Qui ne connaît pas Kirikou, petit garçon prodige qui sauve son village d’une méchante sorcière ? L’œuvre, signée Michel Ocelot, sortie au cinéma en 1998, avait rencontré un grand succès auprès du jeune public. Neuf ans plus tard, une comédie musicale transporte les aventures de Kirikou sur scène : Kirikou et Karaba est parti en tournée dans toute la France, et s’arrête cet automne à Paris.
 
A toute allure
Transporter l’univers africain et coloré de Kirikou sur les planches était un vrai défi. Pourtant, le metteur en scène Wayne McGregor l’a relevé. A l’image du dessin animé, pas de gros effets spéciaux, mais un rendu visuel impressionnant, le tout servi par une incroyable vitalité.
Kirikou est une marionnette, animée par trois acteurs. Mais la poupée semble prendre vie, multiplie les prouesses et entraîne avec lui tout le décor.

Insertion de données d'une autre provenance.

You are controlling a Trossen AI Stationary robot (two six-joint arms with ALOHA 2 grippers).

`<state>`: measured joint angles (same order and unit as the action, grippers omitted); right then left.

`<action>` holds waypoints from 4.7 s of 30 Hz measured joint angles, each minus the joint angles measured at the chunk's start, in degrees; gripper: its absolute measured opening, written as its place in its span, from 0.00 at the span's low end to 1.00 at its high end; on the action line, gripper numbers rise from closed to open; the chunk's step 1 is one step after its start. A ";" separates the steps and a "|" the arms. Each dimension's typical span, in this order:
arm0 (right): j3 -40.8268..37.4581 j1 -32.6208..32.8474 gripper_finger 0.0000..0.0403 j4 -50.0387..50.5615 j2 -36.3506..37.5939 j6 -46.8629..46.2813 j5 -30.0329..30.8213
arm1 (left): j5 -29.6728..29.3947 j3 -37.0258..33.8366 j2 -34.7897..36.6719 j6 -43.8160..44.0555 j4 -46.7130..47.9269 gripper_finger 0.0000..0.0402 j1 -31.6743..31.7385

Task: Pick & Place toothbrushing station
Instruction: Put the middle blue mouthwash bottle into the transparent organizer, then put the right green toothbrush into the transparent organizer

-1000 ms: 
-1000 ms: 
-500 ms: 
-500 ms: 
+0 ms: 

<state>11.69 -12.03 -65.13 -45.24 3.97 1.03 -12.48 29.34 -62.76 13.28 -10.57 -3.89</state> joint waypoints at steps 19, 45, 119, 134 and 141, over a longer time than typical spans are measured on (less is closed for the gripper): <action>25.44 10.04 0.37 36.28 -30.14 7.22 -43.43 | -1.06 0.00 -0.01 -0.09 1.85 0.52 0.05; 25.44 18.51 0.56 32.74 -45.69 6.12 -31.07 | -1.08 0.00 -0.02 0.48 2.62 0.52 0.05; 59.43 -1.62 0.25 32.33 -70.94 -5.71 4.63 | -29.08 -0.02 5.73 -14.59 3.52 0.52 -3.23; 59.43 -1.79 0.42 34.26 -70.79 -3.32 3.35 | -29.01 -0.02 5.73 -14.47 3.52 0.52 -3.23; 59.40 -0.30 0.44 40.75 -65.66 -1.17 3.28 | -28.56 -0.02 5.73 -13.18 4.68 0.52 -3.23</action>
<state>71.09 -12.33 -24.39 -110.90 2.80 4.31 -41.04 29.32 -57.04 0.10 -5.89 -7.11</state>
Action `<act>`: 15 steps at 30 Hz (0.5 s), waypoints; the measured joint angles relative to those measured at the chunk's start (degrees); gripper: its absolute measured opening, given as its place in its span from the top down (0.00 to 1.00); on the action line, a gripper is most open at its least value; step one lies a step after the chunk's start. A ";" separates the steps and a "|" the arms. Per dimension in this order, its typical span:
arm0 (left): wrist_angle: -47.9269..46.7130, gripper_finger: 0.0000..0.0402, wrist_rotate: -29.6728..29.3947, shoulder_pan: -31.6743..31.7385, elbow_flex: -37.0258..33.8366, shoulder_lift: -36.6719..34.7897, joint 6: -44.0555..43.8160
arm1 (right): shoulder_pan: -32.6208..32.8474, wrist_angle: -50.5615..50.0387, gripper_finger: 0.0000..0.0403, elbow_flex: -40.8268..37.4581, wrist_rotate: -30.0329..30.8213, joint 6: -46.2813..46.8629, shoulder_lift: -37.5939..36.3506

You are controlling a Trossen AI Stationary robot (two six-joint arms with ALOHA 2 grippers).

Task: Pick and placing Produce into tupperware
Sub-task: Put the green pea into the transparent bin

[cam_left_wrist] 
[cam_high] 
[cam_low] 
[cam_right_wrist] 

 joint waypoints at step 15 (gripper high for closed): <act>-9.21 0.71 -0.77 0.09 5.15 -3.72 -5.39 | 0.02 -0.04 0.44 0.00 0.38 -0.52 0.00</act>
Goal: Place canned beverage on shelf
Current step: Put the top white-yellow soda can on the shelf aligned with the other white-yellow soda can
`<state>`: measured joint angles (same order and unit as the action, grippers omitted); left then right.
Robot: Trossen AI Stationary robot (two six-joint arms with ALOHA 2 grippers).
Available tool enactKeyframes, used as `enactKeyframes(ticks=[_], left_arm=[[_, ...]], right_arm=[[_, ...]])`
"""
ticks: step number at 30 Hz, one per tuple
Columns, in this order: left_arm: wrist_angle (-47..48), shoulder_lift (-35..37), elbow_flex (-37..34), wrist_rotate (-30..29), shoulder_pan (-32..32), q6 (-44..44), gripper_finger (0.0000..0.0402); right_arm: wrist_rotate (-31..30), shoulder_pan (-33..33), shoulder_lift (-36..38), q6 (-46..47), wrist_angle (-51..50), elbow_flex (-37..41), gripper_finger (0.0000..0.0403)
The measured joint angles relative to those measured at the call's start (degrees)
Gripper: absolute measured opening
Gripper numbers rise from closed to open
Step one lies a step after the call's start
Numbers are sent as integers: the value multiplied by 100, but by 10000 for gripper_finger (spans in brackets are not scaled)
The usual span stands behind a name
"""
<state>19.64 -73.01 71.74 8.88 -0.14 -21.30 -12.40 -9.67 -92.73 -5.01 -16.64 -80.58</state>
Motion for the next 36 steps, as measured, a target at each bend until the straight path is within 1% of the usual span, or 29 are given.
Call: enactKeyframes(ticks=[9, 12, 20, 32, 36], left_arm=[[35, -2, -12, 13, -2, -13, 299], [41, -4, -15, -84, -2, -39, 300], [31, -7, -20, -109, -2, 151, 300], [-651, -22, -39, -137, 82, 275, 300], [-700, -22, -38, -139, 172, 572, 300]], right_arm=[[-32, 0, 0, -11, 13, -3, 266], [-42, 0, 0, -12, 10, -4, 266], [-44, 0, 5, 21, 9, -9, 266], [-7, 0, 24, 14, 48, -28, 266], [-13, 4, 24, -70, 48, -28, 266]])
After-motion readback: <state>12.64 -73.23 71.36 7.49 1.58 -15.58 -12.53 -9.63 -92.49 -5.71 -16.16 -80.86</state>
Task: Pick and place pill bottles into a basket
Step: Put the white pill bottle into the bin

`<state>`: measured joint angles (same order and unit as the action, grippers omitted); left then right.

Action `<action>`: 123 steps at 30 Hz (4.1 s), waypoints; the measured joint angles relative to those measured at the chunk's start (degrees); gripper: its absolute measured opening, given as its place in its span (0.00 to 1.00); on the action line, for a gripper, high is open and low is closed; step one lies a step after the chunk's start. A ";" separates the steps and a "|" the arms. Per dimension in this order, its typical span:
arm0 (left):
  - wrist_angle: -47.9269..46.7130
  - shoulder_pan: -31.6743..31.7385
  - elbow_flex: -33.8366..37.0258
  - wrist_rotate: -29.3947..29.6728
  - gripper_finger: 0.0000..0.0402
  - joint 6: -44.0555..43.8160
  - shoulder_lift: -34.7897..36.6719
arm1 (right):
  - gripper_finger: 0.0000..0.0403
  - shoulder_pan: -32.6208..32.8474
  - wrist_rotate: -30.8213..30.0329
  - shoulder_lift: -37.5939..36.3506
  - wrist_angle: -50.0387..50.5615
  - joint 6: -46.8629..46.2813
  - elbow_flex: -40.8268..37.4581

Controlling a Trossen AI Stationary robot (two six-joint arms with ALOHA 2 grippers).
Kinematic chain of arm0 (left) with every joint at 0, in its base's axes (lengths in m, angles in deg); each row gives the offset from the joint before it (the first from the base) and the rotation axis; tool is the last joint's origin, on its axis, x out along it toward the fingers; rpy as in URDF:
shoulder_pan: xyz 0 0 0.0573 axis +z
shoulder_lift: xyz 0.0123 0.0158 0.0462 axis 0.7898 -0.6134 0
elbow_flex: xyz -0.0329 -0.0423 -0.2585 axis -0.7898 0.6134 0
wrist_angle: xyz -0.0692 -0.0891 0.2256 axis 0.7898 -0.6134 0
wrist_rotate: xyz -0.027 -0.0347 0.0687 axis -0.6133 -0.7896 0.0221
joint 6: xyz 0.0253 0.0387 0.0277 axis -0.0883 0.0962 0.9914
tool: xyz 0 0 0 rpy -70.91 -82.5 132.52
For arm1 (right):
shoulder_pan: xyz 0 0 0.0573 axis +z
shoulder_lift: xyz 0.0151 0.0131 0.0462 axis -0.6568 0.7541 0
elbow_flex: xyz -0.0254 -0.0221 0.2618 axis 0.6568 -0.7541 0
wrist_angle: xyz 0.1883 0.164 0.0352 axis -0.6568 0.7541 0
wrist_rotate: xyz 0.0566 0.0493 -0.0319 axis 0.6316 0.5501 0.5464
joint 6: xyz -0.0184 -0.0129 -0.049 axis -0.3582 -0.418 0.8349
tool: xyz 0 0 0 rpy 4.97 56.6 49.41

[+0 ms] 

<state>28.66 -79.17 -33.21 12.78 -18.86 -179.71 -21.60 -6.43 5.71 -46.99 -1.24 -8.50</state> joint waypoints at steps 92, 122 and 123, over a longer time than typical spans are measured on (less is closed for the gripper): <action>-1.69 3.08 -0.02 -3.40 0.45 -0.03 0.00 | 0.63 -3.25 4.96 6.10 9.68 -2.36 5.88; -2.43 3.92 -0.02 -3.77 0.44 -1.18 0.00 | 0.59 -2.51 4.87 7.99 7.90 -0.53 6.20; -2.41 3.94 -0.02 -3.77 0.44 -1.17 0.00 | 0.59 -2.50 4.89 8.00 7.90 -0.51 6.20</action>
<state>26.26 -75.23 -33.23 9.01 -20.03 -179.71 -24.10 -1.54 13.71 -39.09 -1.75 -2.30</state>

Théâtre d’ombres, drapés symbolisant l’eau, jeux de lumières, les tableaux sont en constante évolution et ne laissent aucun répit au spectateur.
 
Un joli conte
Le spectacle reste une fable pour enfants, mais tous les âges présents dans la salle peuvent être captivés. Les chorégraphies, plus présentes durant la seconde partie, sont énergiques et collent à l’ambiance générale. Les chants qui s’avèrent très discrets durant le spectacle, laissent plus de place à la musique composée par Youssou N’Dour. Mais le charme demeure entier. La mère de Kirikou se demande au début du spectacle à quoi ressemblera son Kirikou une fois grand : charmant, à n’en pas douter.